Luo Jun, Peng Fei, Wang Tao, Xue Xian, Huang Cuihua   

  1. Key laboratory of Desert and Desertification, Cold and Arid Regions Environmental and Engineering Research Institute, Chinese Academy of Sciences, Lanzhou 730000, China
  • Received:2015-12-23 Revised:2016-03-22 Online:2017-03-20 Published:2017-03-20

Abstract: Lycium ruthenicum is one of the important halophytes in the Minqin oasis-desert transitional zone and has been planned to plant more in order to improve saline-alkalized soil and to increase the income of local farmers in the oasis-desert transitional zones in Xinjiang, Qinghai, and Gansu under the recognition of its nutritional and medicinal values in recent years. L.ruthenicum breeds mainly by cutting and seed propagation.

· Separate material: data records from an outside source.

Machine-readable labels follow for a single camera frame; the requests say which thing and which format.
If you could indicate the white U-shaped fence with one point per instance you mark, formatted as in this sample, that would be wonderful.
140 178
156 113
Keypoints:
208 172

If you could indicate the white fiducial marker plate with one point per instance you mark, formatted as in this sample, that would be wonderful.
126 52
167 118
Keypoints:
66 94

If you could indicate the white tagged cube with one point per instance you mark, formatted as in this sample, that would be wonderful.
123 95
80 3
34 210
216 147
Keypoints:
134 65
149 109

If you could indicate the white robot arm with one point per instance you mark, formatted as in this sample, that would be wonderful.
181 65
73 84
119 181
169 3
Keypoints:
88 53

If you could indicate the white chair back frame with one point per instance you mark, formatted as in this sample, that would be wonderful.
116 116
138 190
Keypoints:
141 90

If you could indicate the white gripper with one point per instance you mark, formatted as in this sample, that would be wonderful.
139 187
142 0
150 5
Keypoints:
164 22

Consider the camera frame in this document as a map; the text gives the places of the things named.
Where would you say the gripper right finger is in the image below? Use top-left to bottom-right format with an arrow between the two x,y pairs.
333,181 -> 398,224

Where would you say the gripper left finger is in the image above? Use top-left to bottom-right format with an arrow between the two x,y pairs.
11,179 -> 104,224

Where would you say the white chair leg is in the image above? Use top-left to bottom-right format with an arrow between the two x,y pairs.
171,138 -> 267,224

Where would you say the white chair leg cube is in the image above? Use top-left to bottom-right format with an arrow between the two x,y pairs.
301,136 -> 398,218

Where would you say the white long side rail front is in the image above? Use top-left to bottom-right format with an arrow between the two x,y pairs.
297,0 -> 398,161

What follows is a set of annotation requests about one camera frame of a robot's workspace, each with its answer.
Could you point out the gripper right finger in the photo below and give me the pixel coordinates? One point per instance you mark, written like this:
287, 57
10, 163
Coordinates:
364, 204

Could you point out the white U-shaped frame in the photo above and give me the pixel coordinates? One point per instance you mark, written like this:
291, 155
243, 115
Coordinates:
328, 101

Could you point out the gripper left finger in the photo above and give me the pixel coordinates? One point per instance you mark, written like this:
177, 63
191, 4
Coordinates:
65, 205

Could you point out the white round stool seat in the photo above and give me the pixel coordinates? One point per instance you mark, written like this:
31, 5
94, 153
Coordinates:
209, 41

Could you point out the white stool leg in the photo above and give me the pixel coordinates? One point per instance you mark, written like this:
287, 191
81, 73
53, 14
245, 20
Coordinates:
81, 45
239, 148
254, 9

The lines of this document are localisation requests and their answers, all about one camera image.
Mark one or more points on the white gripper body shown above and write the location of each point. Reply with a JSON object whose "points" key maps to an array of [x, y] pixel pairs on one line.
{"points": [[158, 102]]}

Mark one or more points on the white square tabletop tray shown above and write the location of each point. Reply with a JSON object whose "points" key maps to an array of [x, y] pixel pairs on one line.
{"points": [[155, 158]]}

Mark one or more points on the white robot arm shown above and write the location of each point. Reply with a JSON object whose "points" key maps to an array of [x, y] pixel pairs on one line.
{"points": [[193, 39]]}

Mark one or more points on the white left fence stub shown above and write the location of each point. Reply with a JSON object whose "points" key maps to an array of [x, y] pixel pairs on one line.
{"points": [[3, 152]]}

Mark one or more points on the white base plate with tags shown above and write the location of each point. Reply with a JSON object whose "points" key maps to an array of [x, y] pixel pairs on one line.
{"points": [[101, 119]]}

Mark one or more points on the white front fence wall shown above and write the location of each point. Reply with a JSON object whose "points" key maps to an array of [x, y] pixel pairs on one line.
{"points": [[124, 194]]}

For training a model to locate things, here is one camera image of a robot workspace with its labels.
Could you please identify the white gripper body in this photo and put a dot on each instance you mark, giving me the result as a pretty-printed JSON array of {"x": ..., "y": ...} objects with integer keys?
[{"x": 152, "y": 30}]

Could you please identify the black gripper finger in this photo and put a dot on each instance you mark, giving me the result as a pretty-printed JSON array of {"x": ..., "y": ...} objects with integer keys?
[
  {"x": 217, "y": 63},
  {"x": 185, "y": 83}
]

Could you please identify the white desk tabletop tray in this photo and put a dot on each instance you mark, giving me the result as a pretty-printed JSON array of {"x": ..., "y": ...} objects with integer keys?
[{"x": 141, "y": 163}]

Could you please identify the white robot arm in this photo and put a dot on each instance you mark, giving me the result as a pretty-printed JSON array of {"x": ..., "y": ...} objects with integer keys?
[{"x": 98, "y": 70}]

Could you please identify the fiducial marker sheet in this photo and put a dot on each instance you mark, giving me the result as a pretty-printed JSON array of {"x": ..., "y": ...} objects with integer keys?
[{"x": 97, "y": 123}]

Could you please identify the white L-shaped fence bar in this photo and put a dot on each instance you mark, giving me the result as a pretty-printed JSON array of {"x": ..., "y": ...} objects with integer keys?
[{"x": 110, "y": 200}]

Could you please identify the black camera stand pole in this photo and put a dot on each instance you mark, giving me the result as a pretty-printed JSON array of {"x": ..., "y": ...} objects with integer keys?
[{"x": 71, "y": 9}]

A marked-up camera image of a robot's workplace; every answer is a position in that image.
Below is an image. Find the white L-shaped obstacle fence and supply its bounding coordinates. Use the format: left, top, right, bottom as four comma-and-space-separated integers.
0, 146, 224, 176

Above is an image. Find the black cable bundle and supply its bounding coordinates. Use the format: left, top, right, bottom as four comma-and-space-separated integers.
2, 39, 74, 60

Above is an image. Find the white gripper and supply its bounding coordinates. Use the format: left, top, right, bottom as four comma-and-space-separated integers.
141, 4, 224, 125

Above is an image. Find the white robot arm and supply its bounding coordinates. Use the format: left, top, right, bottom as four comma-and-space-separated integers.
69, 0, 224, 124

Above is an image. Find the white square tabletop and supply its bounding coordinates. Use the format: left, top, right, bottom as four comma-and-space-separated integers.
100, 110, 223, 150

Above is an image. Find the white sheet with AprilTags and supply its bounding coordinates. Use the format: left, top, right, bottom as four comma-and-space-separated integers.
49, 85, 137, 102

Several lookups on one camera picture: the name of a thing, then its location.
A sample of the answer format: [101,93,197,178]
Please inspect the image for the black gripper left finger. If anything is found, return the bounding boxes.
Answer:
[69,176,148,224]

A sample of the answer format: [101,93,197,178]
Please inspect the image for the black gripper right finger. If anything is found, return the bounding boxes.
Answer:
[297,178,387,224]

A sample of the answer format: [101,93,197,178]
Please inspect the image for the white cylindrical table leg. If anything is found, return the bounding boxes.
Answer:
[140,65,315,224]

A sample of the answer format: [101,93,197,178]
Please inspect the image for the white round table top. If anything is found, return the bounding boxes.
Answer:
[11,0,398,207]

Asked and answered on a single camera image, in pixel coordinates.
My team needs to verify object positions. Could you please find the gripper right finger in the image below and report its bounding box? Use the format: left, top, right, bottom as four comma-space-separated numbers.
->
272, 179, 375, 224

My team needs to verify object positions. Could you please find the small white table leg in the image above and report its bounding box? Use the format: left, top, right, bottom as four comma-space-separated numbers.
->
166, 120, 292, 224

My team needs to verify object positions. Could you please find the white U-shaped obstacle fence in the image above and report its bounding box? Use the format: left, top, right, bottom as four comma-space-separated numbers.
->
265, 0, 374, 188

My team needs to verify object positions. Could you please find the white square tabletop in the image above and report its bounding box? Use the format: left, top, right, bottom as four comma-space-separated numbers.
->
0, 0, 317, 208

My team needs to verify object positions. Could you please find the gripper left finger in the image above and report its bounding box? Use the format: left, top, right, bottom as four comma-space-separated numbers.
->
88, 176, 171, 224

However, the effects of salt stress on its seedling growth and seed germination in the laboratory and field are still unknown, and we carried out the research in seed germination and seeding growth of L.ruthenicum with different concentrations of salt solutions in 2014. The results showed that L.ruthenicum seed germination and seedling growth were better in the fresh water than in the salt water; the L.ruthenicum seed germination rates and cumulative number of germination in laboratory incubation study decreased with the increase of salinity; the L.ruthenicum seed germination rates and cumulative number of germination of field trials, are more in the freshwater solution than that in other salinity solutions; L.ruthenicum seeds germination and seedling growth were sensitive to salt stress, showing morphological and physiological inhibition characteristics, and the radicle/plumule ratio of different treatments with increasing salinity culture fluid increases. To reduce the salinity of surface soil when the seed germinated in the field, was a key to L.ruthenicum growth successfully.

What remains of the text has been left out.